-- Problem details --
The lines below, from the one containing "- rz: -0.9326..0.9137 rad" through the one containing "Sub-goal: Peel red", should be set down exactly, with no pictures and nothing else.

[Items from a data source]
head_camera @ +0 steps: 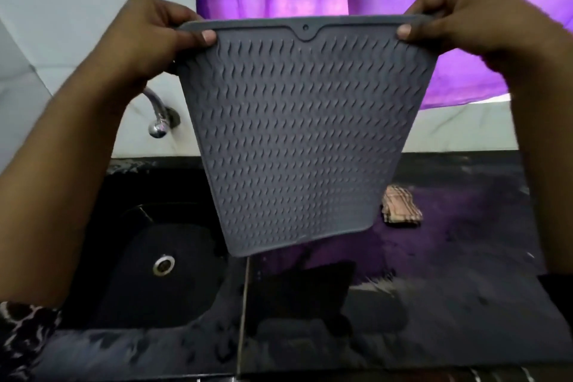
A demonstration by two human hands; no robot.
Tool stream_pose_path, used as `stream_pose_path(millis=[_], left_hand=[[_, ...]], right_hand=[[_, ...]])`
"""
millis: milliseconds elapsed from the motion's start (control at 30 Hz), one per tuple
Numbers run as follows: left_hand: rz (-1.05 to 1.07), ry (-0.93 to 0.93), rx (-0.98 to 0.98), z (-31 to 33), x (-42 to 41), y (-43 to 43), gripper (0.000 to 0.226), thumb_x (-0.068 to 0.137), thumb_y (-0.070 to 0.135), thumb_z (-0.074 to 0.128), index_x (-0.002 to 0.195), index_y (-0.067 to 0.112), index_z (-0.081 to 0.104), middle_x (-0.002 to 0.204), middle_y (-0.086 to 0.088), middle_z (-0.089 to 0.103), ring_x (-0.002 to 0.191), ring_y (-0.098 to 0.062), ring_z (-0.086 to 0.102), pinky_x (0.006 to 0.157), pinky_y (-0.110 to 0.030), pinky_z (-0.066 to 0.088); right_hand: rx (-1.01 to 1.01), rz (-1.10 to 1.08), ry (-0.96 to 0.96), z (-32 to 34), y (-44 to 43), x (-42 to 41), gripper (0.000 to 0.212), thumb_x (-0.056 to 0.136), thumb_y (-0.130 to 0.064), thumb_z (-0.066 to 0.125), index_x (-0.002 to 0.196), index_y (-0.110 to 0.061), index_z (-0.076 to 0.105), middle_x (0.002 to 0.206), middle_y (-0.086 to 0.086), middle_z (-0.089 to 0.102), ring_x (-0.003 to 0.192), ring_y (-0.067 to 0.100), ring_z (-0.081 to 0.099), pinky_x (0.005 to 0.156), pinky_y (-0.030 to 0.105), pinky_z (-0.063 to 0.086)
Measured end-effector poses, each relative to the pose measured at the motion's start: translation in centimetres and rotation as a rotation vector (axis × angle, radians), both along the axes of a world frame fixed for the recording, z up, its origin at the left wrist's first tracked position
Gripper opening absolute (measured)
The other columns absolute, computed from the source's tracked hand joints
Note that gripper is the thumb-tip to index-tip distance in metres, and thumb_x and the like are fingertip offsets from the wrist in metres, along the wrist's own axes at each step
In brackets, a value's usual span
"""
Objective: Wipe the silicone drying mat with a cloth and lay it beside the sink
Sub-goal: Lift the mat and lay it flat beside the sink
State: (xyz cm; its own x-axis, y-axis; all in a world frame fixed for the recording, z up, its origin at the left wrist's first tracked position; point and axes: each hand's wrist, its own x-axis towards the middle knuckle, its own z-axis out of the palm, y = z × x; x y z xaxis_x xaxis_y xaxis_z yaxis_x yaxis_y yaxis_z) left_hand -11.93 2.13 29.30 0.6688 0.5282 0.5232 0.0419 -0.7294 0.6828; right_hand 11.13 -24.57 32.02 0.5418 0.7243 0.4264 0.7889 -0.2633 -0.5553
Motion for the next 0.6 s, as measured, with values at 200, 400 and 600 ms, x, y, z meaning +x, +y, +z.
stream_pose_path(millis=[200, 400, 600], left_hand=[[-0.036, 0.113, -0.175, -2.8, 2.3, -0.9, 0.009, 0.084, 0.018, 0.066, 0.092, 0.016, 0.069, 0.071, 0.001, 0.066, 0.05, 0.0, 0.061, 0.045, -0.015, 0.049], [-0.004, 0.519, -0.304, -12.6, 8.7, 2.8, 0.006, 0.085, 0.017, 0.066, 0.085, 0.012, 0.068, 0.073, -0.008, 0.061, 0.063, -0.015, 0.054, 0.049, -0.021, 0.048], [0.086, 0.768, -0.162, -22.4, 15.8, 7.1, 0.024, 0.083, 0.026, 0.068, 0.102, 0.011, 0.072, 0.102, -0.015, 0.069, 0.092, -0.028, 0.062, 0.077, -0.03, 0.047]], right_hand=[[-0.092, 0.025, 0.126, -2.3, -0.7, 3.2, 0.007, 0.081, -0.02, 0.069, 0.086, -0.015, 0.067, 0.077, 0.009, 0.063, 0.067, 0.016, 0.057, 0.068, 0.028, 0.049], [-0.367, -0.008, 0.306, -13.1, 3.8, 9.3, 0.007, 0.081, -0.015, 0.069, 0.086, -0.012, 0.066, 0.072, 0.004, 0.06, 0.07, 0.016, 0.054, 0.061, 0.026, 0.046], [-0.518, -0.128, 0.24, -24.4, 10.9, 14.2, 0.02, 0.081, -0.022, 0.069, 0.098, -0.009, 0.069, 0.095, 0.009, 0.065, 0.084, 0.019, 0.053, 0.074, 0.027, 0.036]])
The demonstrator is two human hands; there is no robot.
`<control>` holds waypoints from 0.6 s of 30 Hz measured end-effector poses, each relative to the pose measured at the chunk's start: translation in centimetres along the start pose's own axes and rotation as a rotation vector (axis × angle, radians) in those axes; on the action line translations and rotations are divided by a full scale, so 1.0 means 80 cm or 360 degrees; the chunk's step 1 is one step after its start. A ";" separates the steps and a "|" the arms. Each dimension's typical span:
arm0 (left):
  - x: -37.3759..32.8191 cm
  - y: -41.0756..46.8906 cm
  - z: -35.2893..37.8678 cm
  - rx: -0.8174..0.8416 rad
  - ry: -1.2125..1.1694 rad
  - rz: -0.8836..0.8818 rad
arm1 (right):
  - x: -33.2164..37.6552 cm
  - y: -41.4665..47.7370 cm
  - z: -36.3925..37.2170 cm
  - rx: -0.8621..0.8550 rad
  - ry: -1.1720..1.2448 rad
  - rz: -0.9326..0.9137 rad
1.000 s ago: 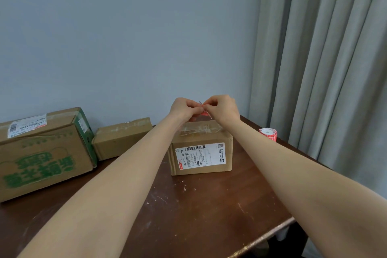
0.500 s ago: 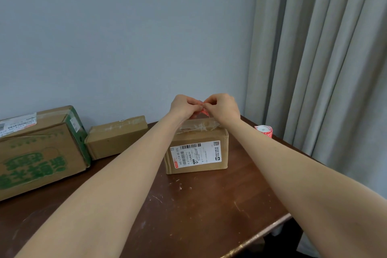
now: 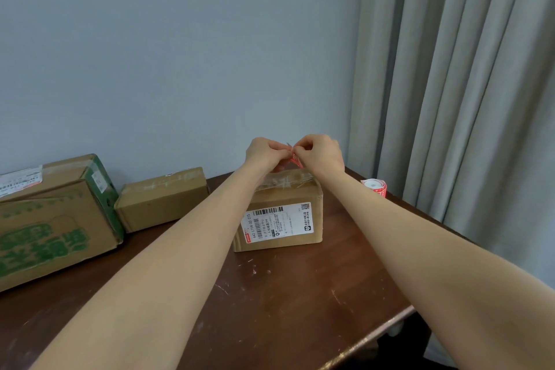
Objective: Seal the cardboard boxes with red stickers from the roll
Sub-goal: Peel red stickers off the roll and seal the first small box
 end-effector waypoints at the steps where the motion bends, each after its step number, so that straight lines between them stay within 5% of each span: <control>1: 0.000 -0.001 0.000 -0.0001 0.0003 -0.0002 | -0.001 0.000 0.000 -0.0001 0.0025 0.0014; 18: 0.013 0.005 -0.015 -0.0131 0.0023 -0.0104 | -0.036 0.004 -0.006 -0.0134 0.0464 0.0516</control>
Point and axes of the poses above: each hand's wrist, its own y-axis towards the middle knuckle, its own z-axis out of the palm, x = y × z, the point moved 7 cm from there along y, towards the middle knuckle, and after that the axes turned 4 degrees about -x, right-handed, at the moved point
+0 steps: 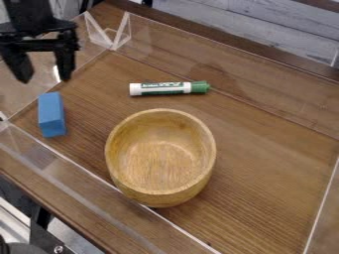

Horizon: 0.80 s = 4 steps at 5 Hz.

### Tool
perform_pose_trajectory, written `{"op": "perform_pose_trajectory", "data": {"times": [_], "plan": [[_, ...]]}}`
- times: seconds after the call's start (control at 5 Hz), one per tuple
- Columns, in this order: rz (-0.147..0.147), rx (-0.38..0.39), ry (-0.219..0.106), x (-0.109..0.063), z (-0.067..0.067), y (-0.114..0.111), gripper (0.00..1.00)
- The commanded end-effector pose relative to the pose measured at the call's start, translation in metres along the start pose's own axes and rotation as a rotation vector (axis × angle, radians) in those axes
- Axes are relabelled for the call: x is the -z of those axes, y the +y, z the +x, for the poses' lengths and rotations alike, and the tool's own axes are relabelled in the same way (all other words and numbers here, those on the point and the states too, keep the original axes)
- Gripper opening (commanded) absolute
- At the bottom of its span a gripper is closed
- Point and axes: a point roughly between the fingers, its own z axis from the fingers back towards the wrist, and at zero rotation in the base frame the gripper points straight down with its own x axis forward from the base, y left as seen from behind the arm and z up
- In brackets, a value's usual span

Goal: Put the blue block in the brown bowl

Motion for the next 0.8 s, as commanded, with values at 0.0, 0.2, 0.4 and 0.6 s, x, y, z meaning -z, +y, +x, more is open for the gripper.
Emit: {"op": "perform_pose_trajectory", "data": {"times": [0.0, 0.2, 0.4, 0.6], "plan": [[0.006, -0.017, -0.038, 0.005, 0.008, 0.005, 1.0], [0.008, -0.034, -0.042, 0.019, 0.009, 0.005, 1.0], [0.011, -0.068, -0.049, 0.033, 0.01, 0.006, 1.0], [0.018, -0.096, -0.056, 0.044, 0.011, 0.007, 1.0]]}}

-- Response to this exercise --
  - rz: -0.9326..0.9137 rad
1.000 s ago: 
0.500 s ago: 
now: 
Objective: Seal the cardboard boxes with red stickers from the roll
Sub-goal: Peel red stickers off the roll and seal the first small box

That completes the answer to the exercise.